Why organic foods really are better

You've seen the headlines by now: Organic food is supposedly no better for you than conventional foods, at least according to a new study out of Stanford University.

But there are some huge problems with this study -- including the fact that it didn't reach that conclusion at all if you go by any reasonable definition of "better."

First, the study found that organic produce has 30 percent less pesticide residue than non-organic. Since avoiding these dangerous chemicals is one of the main reasons many people eat organic in the first place, that's a win right there.

The researchers also found that people who chow down on conventional chicken and pork are 33 percent more likely to get a taste of at least three different strains of drug-resistant bacteria than those who eat organic meats.

Now we're not just talking about a win... we're talking about a BIG win, and it comes from a study that supposedly finds that organic foods are "no better" than conventional foods.

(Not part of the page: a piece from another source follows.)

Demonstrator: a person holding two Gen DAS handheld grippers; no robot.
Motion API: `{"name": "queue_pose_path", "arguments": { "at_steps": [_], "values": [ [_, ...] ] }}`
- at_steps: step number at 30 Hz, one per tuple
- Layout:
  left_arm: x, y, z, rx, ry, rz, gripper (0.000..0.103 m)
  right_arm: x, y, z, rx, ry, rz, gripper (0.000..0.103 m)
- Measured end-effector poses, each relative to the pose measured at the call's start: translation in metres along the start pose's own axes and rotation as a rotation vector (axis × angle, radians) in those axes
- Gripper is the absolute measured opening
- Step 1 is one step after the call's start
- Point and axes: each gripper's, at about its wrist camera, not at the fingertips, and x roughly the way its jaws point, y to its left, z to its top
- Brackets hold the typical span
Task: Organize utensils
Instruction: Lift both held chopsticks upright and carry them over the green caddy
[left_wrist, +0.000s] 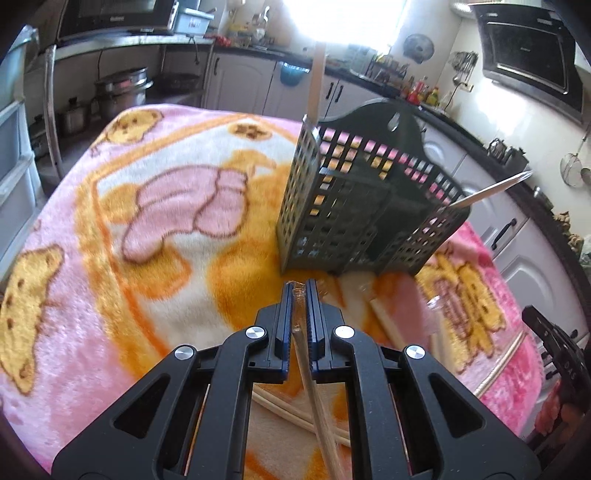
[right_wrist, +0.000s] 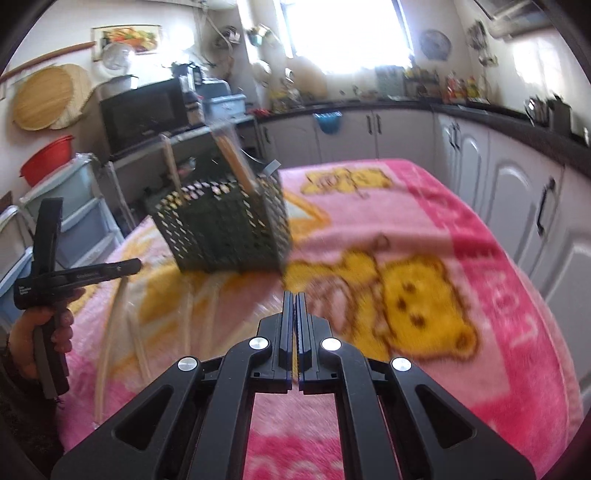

But let's dig a little deeper here. The real reason for those headlines is the finding that organics have the same levels of nutrients as conventional foods -- at least according to the study.

And that brings me to the next big problem: The Stanford team didn't examine a single piece of food.

Not one apple, strawberry, or steak.

Instead, they relied on other research. It's called a meta-analysis, and the problem with that approach is that researchers get to pick and choose what to include... and what to exclude.

So they excluded, for example, a study that found organic strawberries have higher vitamin C levels than regular -- and they even admitted afterward that they goofed by leaving it out.

And that's not the "sin of omission" here.

Charles Benbrook, a professor of agriculture at Washington State University, told Environmental Working Group that studies have consistently found that organics have higher levels of vitamin C, antioxidants, phenolic acids, and other nutrients.

But for whatever reason, those studies didn't make the grade at Stanford.

So organic IS better -- and in addition to having lower pesticide levels, fewer disease-causing germs, and higher levels of key nutrients, organics offer one more benefit that the study didn't even look at.

Conventional foods -- especially corn and soy -- are often genetically modified monstrosities that come with big-time safety risks, and you can read about them in more detail right here.

All organic foods, on the other hand, are 100 percent natural as God intended -- and that alone is worth paying extra for.